Healthy Fast Food Is Not An Oxymoron
America's children confront an obesity epidemic. Many point to fast food as the culprit. This casual causal connection has led to toy bans on children's meals that do not meet nutritional guidelines in cities like San Francisco and others. Bernstein (2011) notes toy bans are designed "to discourage restaurant chains from tempting youngsters to consume high-calorie, sodium-laced friend fare" linked to increasing levels of obesity in children (p. B1). Los Angeles has taken a different tact all together, banning new fast-food restaurants in South Los Angeles, a major portion of the city that has "significantly higher rates of poverty and obesity than other neighborhoods" (Medina, 2011, p. 1).

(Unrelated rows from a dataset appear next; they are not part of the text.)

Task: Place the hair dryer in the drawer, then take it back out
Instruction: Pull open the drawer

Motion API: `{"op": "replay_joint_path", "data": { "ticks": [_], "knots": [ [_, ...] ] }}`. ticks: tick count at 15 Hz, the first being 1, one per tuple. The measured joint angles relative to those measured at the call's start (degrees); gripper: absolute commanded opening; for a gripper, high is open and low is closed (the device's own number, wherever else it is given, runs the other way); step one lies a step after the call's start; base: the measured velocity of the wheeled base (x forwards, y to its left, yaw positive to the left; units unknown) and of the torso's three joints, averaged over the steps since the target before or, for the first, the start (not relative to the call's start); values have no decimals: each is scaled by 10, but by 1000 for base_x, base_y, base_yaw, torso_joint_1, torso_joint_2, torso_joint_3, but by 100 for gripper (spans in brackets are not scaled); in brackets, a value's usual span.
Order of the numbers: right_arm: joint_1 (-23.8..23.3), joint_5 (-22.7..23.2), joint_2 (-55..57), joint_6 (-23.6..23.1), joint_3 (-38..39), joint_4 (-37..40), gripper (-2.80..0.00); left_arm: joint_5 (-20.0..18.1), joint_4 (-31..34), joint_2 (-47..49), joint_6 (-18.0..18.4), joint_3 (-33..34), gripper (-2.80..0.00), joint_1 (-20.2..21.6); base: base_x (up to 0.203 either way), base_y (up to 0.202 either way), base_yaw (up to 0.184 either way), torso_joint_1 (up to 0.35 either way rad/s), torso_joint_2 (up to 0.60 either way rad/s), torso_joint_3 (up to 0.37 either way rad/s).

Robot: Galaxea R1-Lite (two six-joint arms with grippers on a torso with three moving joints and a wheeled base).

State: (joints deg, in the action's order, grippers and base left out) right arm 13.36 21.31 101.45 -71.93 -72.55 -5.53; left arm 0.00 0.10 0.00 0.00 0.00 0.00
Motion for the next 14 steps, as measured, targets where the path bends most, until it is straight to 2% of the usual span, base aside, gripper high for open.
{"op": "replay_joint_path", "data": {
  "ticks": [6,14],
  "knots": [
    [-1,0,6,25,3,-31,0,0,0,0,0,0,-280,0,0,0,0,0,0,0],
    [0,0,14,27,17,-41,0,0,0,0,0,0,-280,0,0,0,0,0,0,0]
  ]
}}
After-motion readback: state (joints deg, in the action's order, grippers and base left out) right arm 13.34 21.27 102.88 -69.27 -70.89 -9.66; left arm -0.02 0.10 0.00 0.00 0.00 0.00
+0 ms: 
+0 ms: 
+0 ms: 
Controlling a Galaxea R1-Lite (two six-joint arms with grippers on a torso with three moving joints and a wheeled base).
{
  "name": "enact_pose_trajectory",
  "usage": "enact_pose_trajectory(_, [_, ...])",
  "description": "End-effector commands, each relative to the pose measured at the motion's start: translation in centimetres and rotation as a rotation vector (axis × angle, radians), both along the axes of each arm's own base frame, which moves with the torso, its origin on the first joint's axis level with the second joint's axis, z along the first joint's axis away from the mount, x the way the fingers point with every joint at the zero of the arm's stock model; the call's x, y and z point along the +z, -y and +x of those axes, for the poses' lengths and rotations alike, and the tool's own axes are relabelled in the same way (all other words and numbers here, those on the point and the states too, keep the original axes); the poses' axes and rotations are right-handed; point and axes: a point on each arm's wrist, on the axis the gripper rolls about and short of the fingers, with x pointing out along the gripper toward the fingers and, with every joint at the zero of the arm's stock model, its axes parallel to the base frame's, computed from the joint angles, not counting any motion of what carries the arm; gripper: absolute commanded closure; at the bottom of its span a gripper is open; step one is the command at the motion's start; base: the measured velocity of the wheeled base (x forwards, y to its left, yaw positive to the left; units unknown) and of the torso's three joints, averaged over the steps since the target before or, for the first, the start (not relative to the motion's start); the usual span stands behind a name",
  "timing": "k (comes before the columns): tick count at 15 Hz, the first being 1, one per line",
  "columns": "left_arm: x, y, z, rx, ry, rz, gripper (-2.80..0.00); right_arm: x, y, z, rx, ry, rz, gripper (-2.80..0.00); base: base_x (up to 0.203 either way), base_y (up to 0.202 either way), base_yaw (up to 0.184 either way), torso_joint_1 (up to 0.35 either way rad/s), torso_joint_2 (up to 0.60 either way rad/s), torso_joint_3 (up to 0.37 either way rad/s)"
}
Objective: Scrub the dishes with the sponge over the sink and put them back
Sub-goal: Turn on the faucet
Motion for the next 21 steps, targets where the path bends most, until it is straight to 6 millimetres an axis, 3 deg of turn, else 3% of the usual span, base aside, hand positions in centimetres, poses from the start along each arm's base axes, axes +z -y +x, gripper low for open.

Despite these draconian measures to resolve the obesity epidemic in the U.S., fast food is not the same thing as unhealthy food in many cases. For this reason, such measures to control individual choices in the U.S. are misplaced, since eating healthy fast food or any other food remains a personal not a state choice.
The faulty logic in toy or fast food restaurant bans stems from the fact that those who support them make a direct connection between fast food restaurants and obesity. Yet many individuals are obese because they eat too much and get too little exercise, the same with our children. One reason is the elimination of physical education programs in many schools due to budgets. Another reason is that the computer-video-laptop-iPhone era tends to make children and adults more sedentary than active. As Florida Restaurant and Lodging Association spokesman Richard Turner asserts: "It's ridiculous to blame restaurants for someone's weight" (Bernstein, 2011, p. B1). For this reasons, such bans are illogical since they will not force people to eat less, make smarter eating choices or make them less sedentary.